Along with investors and tour groups, planes also bring air pollution, carbon emissions and noise. Hence the protracted fight. The project was first nixed in 2010 by David Cameron’s coalition in a bid to beef up its green credentials. As recently as 2018, when Theresa May’s government put the third runway to a vote, nearly half the Labour MPs voted “no”, including Sir Keir Starmer, now the prime minister, and Ed Miliband, the energy secretary. Successive London mayors have also opposed the project. Boris Johnson once pledged to lie down in front of bulldozers to stop it. Today, Sir Sadiq Khan is the most senior Labour politician still hostile.

Map: The Economist

The arguments against expansion are especially weak now. Take noise pollution. For a major airport, Heathrow is unusually close to built-up areas. The parts of west London that jets noisily fly over include well-heeled suburbs whose residents are adept at kicking up a fuss. But those areas owe some of that prosperity to economic spillovers from Heathrow. If London were rebuilt from scratch, it would make much more sense to put its main airport to the north of the city, notes Becrom Basu of L.E.K. Consulting. That way, planes landing and taking off on the east-west axis of London’s prevailing winds would fly over a much less populated zone.

But Heathrow isn’t going anywhere. Thankfully, new jets are helping. The noisiest models, like Boeing’s 747, are on the way out. Heathrow has also tested getting planes to approach the airport at a steeper angle, cutting time near the ground. More runway capacity would give Heathrow better options to limit overnight noise, the most disruptive sort. Air pollution is a similar story. Newer engines are cleaner. Nearly 40% of Heathrow’s air pollution comes from ground vehicles. Many will be electric before long.

For Labour, the sharpest objections are climate-related. Certainly, more flights would mean higher emissions, at least in the short- to medium-term. But politicians have to decide where it makes sense to cut emissions fastest. UK Day One, a think-tank, argues that because Britain lacks carbon-intensive heavy industry, it is well-placed to allocate more emissions to aviation.
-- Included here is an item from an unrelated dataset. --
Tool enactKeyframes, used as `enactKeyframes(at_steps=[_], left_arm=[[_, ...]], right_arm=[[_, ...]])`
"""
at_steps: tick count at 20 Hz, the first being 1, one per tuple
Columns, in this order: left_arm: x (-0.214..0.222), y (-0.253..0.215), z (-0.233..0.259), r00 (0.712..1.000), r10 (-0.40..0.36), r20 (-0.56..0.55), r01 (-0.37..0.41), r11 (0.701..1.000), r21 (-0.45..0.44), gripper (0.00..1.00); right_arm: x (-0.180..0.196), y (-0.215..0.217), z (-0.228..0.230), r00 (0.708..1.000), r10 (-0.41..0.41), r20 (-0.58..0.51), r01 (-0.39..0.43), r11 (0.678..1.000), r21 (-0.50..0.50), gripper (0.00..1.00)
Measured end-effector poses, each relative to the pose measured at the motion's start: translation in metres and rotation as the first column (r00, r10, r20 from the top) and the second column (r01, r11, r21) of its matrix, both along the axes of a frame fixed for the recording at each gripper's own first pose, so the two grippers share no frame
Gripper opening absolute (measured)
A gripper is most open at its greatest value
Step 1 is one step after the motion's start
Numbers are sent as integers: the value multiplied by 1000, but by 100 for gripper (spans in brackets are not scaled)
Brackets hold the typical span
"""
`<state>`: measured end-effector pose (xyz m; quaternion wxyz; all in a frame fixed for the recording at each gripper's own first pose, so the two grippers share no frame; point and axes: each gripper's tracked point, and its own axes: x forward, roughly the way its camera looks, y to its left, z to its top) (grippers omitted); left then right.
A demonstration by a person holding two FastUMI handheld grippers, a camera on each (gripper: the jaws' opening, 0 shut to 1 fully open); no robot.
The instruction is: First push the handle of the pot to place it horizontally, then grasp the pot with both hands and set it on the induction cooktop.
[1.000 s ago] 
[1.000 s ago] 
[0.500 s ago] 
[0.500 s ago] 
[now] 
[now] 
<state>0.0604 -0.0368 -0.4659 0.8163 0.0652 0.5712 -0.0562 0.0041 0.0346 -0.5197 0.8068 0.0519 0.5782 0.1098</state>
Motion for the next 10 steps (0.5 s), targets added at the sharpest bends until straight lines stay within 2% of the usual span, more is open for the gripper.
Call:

Moreover, the actual impact on global emissions will probably be lower than commonly assumed. Much of Heathrow’s competition is with hubs like Dubai or Doha, which have a far more relaxed approach to climate commitments. By opening up more direct long-haul routes, fewer passengers will need to take stopping flights with fuel-burning diversions. Aviation should be cleaner in the 2040s, when the full benefits of the project get realised.

These arguments have persuaded many Labour MPs, including the prime minister. That reflects a shift in the party. The government has always said that growth is its number-one mission. But the focus on it has risen dramatically since Britain’s latest bout of bond-market turmoil. A third runway at Heathrow will still take a decade or more to get built; there will be legal challenges and thorny questions about financing. Broader planning reforms will face opposition in Parliament, including from Labour benches. Ministers have signalled that they are up for the fight. Now they must roll their sleeves up.